Kekec's Tricks (Kekčeve ukane) is a 1968 Yugoslav Slovene-language adventure film directed by Jože Gale. The film is based on the Kekec mountain narratives by Josip Vandot, originally published in Slovenian youth magazine Zvonček. It was produced by Viba film and distributed originally by Vesna film and later Viba film.

This is the last of three in the Jože Gale film series about Kekec and has two previous parts: Kekec from 1951 and Good Luck, Kekec (Srečno, Kekec!) from 1963.

== Plot ==
The evil poacher Bedanec, a character from the previous instalments, appears again. Kekec and his friends chase and hunt Bedanec again and drive him away. Nevertheless, Bedanec catches Brincelj and Rožle. The brave Kekec saves both of them with the help of his wisdom and tricks Bedanec, who gets caught in one of his own traps he set.

Kekec saves Bedanec out of the trap because he politely asks him, but Bedanec doesn't learn anything out of this.

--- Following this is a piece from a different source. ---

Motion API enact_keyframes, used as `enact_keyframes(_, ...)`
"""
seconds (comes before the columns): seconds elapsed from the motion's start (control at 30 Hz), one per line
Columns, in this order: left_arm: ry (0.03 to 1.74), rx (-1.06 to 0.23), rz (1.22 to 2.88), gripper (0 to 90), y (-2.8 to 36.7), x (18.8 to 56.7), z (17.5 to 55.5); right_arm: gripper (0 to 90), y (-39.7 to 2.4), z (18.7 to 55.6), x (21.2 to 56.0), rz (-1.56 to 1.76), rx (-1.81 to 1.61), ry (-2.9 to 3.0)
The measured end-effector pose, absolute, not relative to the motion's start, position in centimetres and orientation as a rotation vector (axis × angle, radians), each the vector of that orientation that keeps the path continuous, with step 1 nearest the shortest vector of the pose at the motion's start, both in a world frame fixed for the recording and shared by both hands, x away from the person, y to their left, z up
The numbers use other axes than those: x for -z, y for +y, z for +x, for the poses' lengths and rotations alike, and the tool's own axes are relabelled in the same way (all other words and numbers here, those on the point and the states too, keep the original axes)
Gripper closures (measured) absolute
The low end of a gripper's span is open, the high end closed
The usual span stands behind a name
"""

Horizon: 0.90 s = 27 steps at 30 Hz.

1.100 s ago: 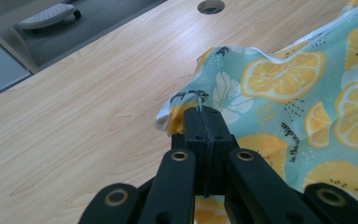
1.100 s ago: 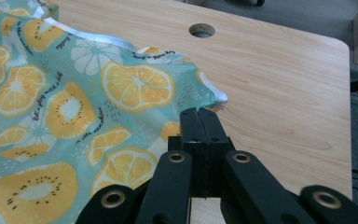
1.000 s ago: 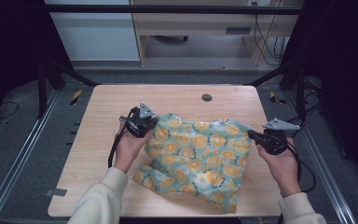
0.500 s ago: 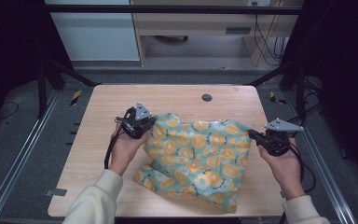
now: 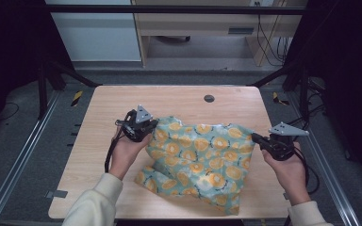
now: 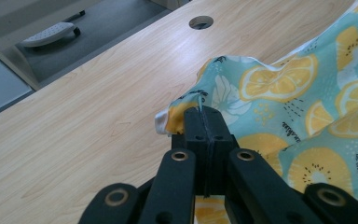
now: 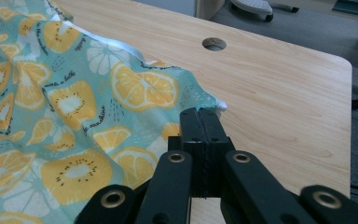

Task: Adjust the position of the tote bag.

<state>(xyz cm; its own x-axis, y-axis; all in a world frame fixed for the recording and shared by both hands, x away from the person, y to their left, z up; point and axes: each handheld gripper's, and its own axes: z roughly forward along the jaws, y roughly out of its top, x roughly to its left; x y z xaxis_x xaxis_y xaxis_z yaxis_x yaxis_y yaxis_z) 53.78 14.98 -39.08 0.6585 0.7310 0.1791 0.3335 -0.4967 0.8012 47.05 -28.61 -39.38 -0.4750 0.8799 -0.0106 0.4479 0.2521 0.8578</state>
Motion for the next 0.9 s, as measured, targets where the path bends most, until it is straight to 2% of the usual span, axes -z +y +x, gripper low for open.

A wise man, Vitranc, wants to bring peace to these places.

== Cast ==

| Actor | Character |
|---|---|
| Zlatko Krasnič | Kekec |
| Polde Bibič | Bedanec |
| Boris Ivanovski | Rožle |
| Jasna Krofak | Mojca |
| Fanika Podobnikar | Tinkara |
| Milorad Radovič | Brincelj |
| Jože Zupan | Vitranc |

== Music ==
The whole music including theme was composed by the Slovenian composer Bojan Adamič. Lyrics for theme song called "Kekčeva pesem" were written by Kajetan Kovič and performed by Slovenian Philharmonic Orchestra.

== Reception ==
The importance of the bucolic setting of the Julian Alps was noted.

== Awards ==
The film received the Golden Arena for the Best Production Design at the Pula Film Festival in 1969.

== Legacy ==
The film was screened in Šenčur in 2025. A grade-IX climbing route in the Kamnik-Savinja Alps was named after the film.
The film was restored in 2016 by the Slovenian Archives.